►

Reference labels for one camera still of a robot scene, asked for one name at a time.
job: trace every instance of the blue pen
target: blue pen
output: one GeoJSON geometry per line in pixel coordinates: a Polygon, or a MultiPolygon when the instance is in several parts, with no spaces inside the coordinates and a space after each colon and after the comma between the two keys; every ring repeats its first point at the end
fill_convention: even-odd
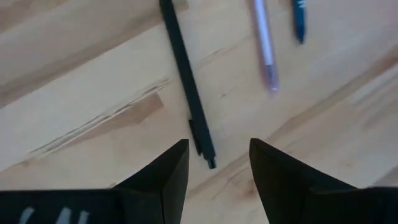
{"type": "Polygon", "coordinates": [[[307,0],[293,0],[293,11],[294,11],[294,29],[296,38],[300,44],[305,41],[305,8],[307,6],[307,0]]]}

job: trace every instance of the purple pen
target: purple pen
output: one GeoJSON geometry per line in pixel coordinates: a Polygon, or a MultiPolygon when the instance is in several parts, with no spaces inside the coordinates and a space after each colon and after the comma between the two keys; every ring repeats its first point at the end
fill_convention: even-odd
{"type": "Polygon", "coordinates": [[[257,18],[257,28],[259,34],[259,44],[261,45],[262,60],[264,68],[269,82],[269,86],[272,91],[279,90],[279,77],[278,68],[275,62],[275,54],[272,44],[271,37],[271,26],[268,20],[268,10],[265,0],[254,0],[255,11],[257,18]]]}

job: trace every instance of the light wood surface
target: light wood surface
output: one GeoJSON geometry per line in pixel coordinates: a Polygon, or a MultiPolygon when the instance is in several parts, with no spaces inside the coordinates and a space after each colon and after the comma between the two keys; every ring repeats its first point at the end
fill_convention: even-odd
{"type": "MultiPolygon", "coordinates": [[[[191,141],[182,223],[265,222],[249,168],[250,138],[357,187],[394,182],[397,1],[309,1],[307,42],[299,46],[288,1],[268,0],[281,80],[276,96],[259,71],[251,2],[188,5],[178,18],[218,168],[209,170],[191,141]]],[[[4,100],[0,189],[112,187],[179,139],[192,139],[164,25],[130,38],[4,100]]],[[[23,69],[21,77],[31,75],[23,69]]]]}

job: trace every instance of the pen clip
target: pen clip
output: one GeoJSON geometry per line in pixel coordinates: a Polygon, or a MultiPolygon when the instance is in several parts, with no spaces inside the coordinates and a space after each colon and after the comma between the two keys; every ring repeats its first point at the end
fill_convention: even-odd
{"type": "Polygon", "coordinates": [[[198,155],[200,156],[201,155],[201,146],[200,146],[200,142],[198,139],[197,131],[195,129],[195,125],[194,125],[192,119],[189,119],[188,123],[189,123],[189,127],[191,129],[193,141],[195,142],[195,146],[197,148],[198,155]]]}

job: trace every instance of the pen
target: pen
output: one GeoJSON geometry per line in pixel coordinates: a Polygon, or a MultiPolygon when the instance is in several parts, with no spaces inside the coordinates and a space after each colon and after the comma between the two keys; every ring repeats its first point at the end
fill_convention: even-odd
{"type": "Polygon", "coordinates": [[[271,27],[268,21],[268,10],[265,0],[255,0],[255,12],[257,19],[257,28],[259,34],[259,43],[261,46],[261,58],[264,63],[265,72],[268,78],[270,89],[273,92],[279,91],[279,77],[271,37],[271,27]]]}
{"type": "Polygon", "coordinates": [[[193,78],[192,68],[184,46],[172,0],[160,0],[160,8],[169,34],[175,61],[180,73],[185,96],[187,97],[188,106],[191,111],[192,118],[188,120],[188,123],[192,132],[193,140],[198,154],[203,154],[203,157],[207,160],[209,168],[214,169],[216,168],[216,153],[213,142],[211,141],[210,131],[200,102],[195,79],[193,78]]]}
{"type": "Polygon", "coordinates": [[[293,0],[293,12],[294,12],[294,29],[296,38],[300,44],[305,41],[305,7],[306,0],[293,0]]]}

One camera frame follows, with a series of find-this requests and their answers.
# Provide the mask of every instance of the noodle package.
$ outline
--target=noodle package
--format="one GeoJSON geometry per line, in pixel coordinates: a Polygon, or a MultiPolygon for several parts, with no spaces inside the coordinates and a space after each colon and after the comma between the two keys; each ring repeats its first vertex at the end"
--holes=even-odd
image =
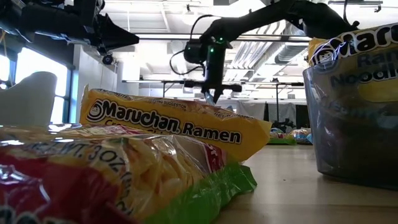
{"type": "Polygon", "coordinates": [[[194,101],[129,96],[86,86],[81,124],[121,124],[212,144],[244,161],[269,141],[271,123],[194,101]]]}
{"type": "Polygon", "coordinates": [[[256,186],[226,156],[125,126],[0,126],[0,210],[5,223],[209,223],[256,186]]]}
{"type": "Polygon", "coordinates": [[[313,39],[304,71],[318,170],[398,189],[398,23],[313,39]]]}

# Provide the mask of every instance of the white wall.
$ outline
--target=white wall
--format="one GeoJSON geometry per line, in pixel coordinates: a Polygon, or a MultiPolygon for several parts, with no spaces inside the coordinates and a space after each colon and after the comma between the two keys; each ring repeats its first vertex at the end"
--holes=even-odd
{"type": "Polygon", "coordinates": [[[114,71],[105,67],[102,63],[95,60],[83,51],[80,45],[75,46],[73,64],[76,70],[73,74],[72,93],[77,93],[76,100],[71,100],[70,122],[78,123],[80,119],[80,105],[83,90],[86,85],[89,88],[102,88],[105,90],[116,91],[118,77],[114,71]]]}
{"type": "Polygon", "coordinates": [[[118,85],[116,91],[127,95],[139,95],[138,83],[123,83],[122,80],[139,80],[139,65],[134,61],[118,63],[118,85]]]}

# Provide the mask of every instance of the background table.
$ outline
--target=background table
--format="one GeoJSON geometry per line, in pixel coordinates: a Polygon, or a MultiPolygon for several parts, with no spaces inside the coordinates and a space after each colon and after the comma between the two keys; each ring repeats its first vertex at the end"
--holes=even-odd
{"type": "Polygon", "coordinates": [[[257,189],[234,198],[217,224],[398,223],[398,192],[325,177],[312,146],[267,146],[245,165],[257,189]]]}

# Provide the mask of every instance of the white chair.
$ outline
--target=white chair
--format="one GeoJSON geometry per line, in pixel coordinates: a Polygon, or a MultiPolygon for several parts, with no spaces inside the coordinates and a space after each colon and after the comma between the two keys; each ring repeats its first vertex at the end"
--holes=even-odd
{"type": "Polygon", "coordinates": [[[35,72],[8,90],[0,90],[0,125],[50,124],[57,76],[35,72]]]}

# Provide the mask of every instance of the robot mount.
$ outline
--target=robot mount
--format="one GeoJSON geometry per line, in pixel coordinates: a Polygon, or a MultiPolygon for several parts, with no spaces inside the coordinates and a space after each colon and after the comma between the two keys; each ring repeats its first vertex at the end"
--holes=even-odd
{"type": "Polygon", "coordinates": [[[0,0],[0,29],[34,42],[36,34],[55,40],[96,47],[102,55],[110,50],[137,44],[138,36],[116,26],[100,14],[103,0],[0,0]]]}

◄

Task directions:
Copy all the entries above exactly as they stand, except for the pictures.

Answer box:
Reference labels for one camera still of a robot scene, asked for one name at a time.
job: trace every instance of the blue pen
target: blue pen
output: one GeoJSON geometry per line in pixel coordinates: a Polygon, or a MultiPolygon when the instance is in several parts, with no spaces inside the coordinates and a space after each colon and after the comma between the two keys; every ring repeats its first point at the end
fill_convention: even-odd
{"type": "Polygon", "coordinates": [[[307,0],[293,0],[293,11],[294,11],[294,29],[296,38],[300,44],[305,41],[305,8],[307,6],[307,0]]]}

job: trace every instance of the purple pen
target: purple pen
output: one GeoJSON geometry per line in pixel coordinates: a Polygon, or a MultiPolygon when the instance is in several parts, with no spaces inside the coordinates and a space after each colon and after the comma between the two keys; every ring repeats its first point at the end
fill_convention: even-odd
{"type": "Polygon", "coordinates": [[[257,18],[257,28],[259,34],[259,44],[261,45],[262,60],[264,68],[269,82],[269,86],[272,91],[279,90],[279,77],[278,68],[275,62],[275,54],[272,44],[271,37],[271,26],[268,20],[268,10],[265,0],[254,0],[255,11],[257,18]]]}

job: trace every instance of the light wood surface
target: light wood surface
output: one GeoJSON geometry per line in pixel coordinates: a Polygon, or a MultiPolygon when the instance is in several parts, with no spaces inside the coordinates and a space after each colon and after the comma between the two keys; every ring repeats its first point at the end
fill_convention: even-odd
{"type": "MultiPolygon", "coordinates": [[[[191,141],[182,223],[265,222],[249,168],[250,138],[357,187],[394,182],[397,1],[309,1],[307,42],[299,46],[288,1],[268,0],[281,80],[276,96],[259,71],[251,2],[188,5],[178,18],[218,168],[209,170],[191,141]]],[[[4,100],[0,189],[112,187],[179,139],[192,139],[164,25],[130,38],[4,100]]],[[[23,69],[21,77],[31,75],[23,69]]]]}

job: trace every instance of the pen clip
target: pen clip
output: one GeoJSON geometry per line in pixel coordinates: a Polygon, or a MultiPolygon when the instance is in several parts, with no spaces inside the coordinates and a space after each colon and after the comma between the two keys; every ring repeats its first point at the end
fill_convention: even-odd
{"type": "Polygon", "coordinates": [[[198,155],[200,156],[201,155],[201,146],[200,146],[200,142],[198,139],[197,131],[195,129],[195,125],[194,125],[192,119],[189,119],[188,123],[189,123],[189,127],[191,129],[193,141],[195,142],[195,146],[197,148],[198,155]]]}

job: trace every instance of the pen
target: pen
output: one GeoJSON geometry per line in pixel coordinates: a Polygon, or a MultiPolygon when the instance is in several parts, with no spaces inside the coordinates and a space after each colon and after the comma between the two keys; every ring repeats its first point at the end
fill_convention: even-odd
{"type": "Polygon", "coordinates": [[[271,27],[268,21],[268,10],[265,0],[255,0],[255,12],[257,19],[257,28],[259,34],[259,43],[261,46],[261,58],[264,63],[265,72],[268,78],[270,89],[273,92],[279,91],[279,77],[271,37],[271,27]]]}
{"type": "Polygon", "coordinates": [[[193,78],[192,68],[184,46],[172,0],[160,0],[160,8],[169,34],[175,61],[180,73],[185,96],[187,97],[188,106],[191,111],[192,118],[188,120],[188,123],[192,132],[193,140],[198,154],[203,154],[203,157],[207,160],[209,168],[214,169],[216,168],[216,153],[213,142],[211,141],[210,131],[200,102],[195,79],[193,78]]]}
{"type": "Polygon", "coordinates": [[[293,0],[293,12],[294,12],[294,29],[296,38],[300,44],[305,41],[305,7],[306,0],[293,0]]]}

One camera frame follows, with a series of find-this requests and their answers.
# Provide the mask of every instance of the noodle package.
$ outline
--target=noodle package
--format="one GeoJSON geometry per line, in pixel coordinates: a Polygon, or a MultiPolygon for several parts, with no spaces inside the coordinates and a space after each colon and after the comma between the two keys; each ring repeats its first vertex at the end"
--holes=even-odd
image =
{"type": "Polygon", "coordinates": [[[194,101],[129,96],[86,86],[81,124],[121,124],[212,144],[244,161],[269,141],[271,123],[194,101]]]}
{"type": "Polygon", "coordinates": [[[256,186],[226,156],[125,126],[0,126],[0,210],[5,223],[209,223],[256,186]]]}
{"type": "Polygon", "coordinates": [[[313,39],[304,71],[318,170],[398,189],[398,23],[313,39]]]}

# Provide the mask of every instance of the white wall.
$ outline
--target=white wall
--format="one GeoJSON geometry per line, in pixel coordinates: a Polygon, or a MultiPolygon for several parts, with no spaces inside the coordinates and a space after each colon and after the comma between the two keys; each ring repeats its first vertex at the end"
--holes=even-odd
{"type": "Polygon", "coordinates": [[[114,71],[105,67],[102,63],[95,60],[83,51],[80,45],[75,46],[73,64],[76,70],[73,74],[72,93],[77,93],[76,100],[71,100],[70,122],[78,123],[80,119],[80,105],[83,90],[86,85],[89,88],[102,88],[105,90],[116,91],[118,77],[114,71]]]}
{"type": "Polygon", "coordinates": [[[118,85],[116,91],[127,95],[139,95],[138,83],[123,83],[122,80],[139,80],[139,65],[134,61],[118,63],[118,85]]]}

# Provide the mask of every instance of the background table.
$ outline
--target=background table
--format="one GeoJSON geometry per line, in pixel coordinates: a Polygon, or a MultiPolygon for several parts, with no spaces inside the coordinates and a space after each colon and after the comma between the two keys; each ring repeats its first vertex at the end"
--holes=even-odd
{"type": "Polygon", "coordinates": [[[257,189],[234,198],[217,224],[398,223],[398,192],[325,177],[312,146],[267,146],[245,165],[257,189]]]}

# Provide the mask of every instance of the white chair.
$ outline
--target=white chair
--format="one GeoJSON geometry per line, in pixel coordinates: a Polygon, or a MultiPolygon for several parts, with no spaces inside the coordinates and a space after each colon and after the comma between the two keys; each ring repeats its first vertex at the end"
--holes=even-odd
{"type": "Polygon", "coordinates": [[[35,72],[8,90],[0,90],[0,125],[50,124],[57,76],[35,72]]]}

# Provide the mask of every instance of the robot mount.
$ outline
--target=robot mount
--format="one GeoJSON geometry per line, in pixel coordinates: a Polygon, or a MultiPolygon for several parts, with no spaces inside the coordinates and a space after each colon and after the comma between the two keys; each ring repeats its first vertex at the end"
--holes=even-odd
{"type": "Polygon", "coordinates": [[[0,0],[0,29],[34,42],[36,34],[55,40],[96,47],[102,55],[110,50],[137,44],[138,36],[116,26],[100,14],[103,0],[0,0]]]}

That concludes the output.